Dans mon cas personnel, mon frère était sélectionneur du Chili. La Roja est très aimée de son peuple, ce qui m’a fait connaître et accepter d’avance. De là à dire que le football a un rôle déterminant, non.
La culture foot est la même en Argentine qu’au Chili ?
Pas tout à fait. Au Chili, la ferveur et la passion se manifestent seulement pour la sélection. Les championnats nationaux sont moins importants et n’occupent pas les conversations quotidiennes comme en Argentine.
Revenons-en à l’Argentine, justement. Rosario, votre ville, est la ville de Maradona, proche de Fidel Castro, et aussi celle de Che Guevara. C’est une ville très ancrée à gauche ?

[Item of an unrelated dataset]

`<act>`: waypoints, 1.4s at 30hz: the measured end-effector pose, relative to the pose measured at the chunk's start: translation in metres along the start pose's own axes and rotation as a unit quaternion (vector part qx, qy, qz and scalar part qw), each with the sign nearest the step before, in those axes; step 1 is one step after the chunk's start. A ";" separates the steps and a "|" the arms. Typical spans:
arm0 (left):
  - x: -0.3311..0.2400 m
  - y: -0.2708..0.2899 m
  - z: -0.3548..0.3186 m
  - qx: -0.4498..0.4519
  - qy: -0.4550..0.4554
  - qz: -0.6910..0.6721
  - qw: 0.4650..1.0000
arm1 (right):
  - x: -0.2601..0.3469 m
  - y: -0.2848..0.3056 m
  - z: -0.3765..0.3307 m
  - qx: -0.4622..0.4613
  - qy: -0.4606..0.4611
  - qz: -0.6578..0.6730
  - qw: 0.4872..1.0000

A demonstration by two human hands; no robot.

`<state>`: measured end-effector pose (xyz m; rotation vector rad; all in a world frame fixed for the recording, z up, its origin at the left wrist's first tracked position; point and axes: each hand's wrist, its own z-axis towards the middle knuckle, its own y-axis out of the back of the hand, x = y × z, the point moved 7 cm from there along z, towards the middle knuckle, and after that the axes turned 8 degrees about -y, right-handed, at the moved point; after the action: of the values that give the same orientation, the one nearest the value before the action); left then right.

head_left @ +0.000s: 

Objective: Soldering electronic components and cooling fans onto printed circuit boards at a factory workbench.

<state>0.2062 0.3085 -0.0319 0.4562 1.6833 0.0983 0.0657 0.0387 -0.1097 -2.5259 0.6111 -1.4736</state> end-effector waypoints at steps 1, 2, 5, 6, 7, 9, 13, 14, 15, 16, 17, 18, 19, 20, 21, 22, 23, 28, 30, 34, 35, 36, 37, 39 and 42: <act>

Non, au contraire ! Je la définirais comme une ville conservatrice, où réside essentiellement la petite bourgeoisie. Maradona y a été de passage, et on ne peut pas dire que le Che s’y soit éternisé. Le socialisme de Santa Fe et de Rosario a été défini comme un « socialisme de marché ». Un oxymore, me direz-vous…
Marcelo a été ravi de son passage là-bas. Pour l’affection des supporters, les installations, le traitement de ses dirigeants… Croyez-moi, il garde un très bon souvenir de son passage en France.
Je parlais de la rivalité entre Boca Juniors et River Plate un peu plus tôt, celle entre Rosario Central et les Newell’s Old Boys vaut aussi le détour…
Oui, il y a une très forte rivalité. Rosario est environ trois fois plus petit que Buenos Aires, elle y est donc même plus ostensible. Tout dans la ville est lié de près ou de loin aux Newell’s et à Central. Je peux vous dire que vous avez peu d’endroits où vous cacher quand votre équipe perd le derby ! C’est une animosité excessive à bien des égards. La rivalité est plus sanguine, plus démesurée aussi qu’à Buenos Aires. La semaine avant un derby est pratiquement irrespirable.
Vous êtes issu d’une famille d’intellectuels. Votre grand-père a été le penseur du droit administratif, votre père dirigeait un cabinet d’avocats. Le football touche-t-il autant les élites que les classes populaires ?
Sans aucun doute. J’ai vu des grands intellectuels se transformer en primates sur un terrain de football. Ils en perdent leurs voix et leur sang-froid, vraiment (rires) !
Vous avez écrit un livre qui retrace toute l’histoire des Newell’s Old Boys. Aujourd’hui, le stade porte le nom de votre frère Marcelo. C’est l’histoire de votre famille, ce club ?
Il y a une histoire de voisinage derrière ça. La maison de ma grand-mère était située en face du Parque Independencia, tout comme la maison familiale. Vivre près de ce parc, c’est un peu comme être supporter Ñuls (autre appellation des Newell’s, ndlr) au quotidien. Mais dans la famille, c’était surtout mon frère et moi qui parlions de football.
Vous avez été séparés à cause de vos activités militantes, mais vous êtes très proches. J’ai lu que vous vous échappiez des leçons de piano imposées par votre mère pour aller jouer au foot ensemble. C’est vrai ?
En fait, c’étaient des leçons de guitare. On avait « embauché » notre sœur pour qu’elle joue à notre place, comme ça notre mère entendait toujours quelqu’un jouer. Nous, on s’échappait pour aller taper la balle. Marcelo encore plus que moi.
Que vous-a-t-il dit de son passage en France, de la culture foot dans notre pays ?
J’ai suivi ses deux aventures à Marseille et Lille. Les deux étaient très différentes. En France, ceux qui aiment le football l’aiment vraiment, particulièrement à Marseille. Marcelo a été ravi de son passage là-bas. Pour l’affection des supporters, les installations, le traitement de ses dirigeants… Croyez-moi, il garde un très bon souvenir de son passage en France.
Et vous-même, vous connaissez un peu la Ligue 1 ?
Pas tellement, hormis que mon frère y a entraîné deux équipes. Là oui, je connaissais toutes ses compositions et je regardais les matchs. Aujourd’hui, je regarde plus les championnats anglais, évidemment. Je suis chaque match de Leeds depuis la Championship.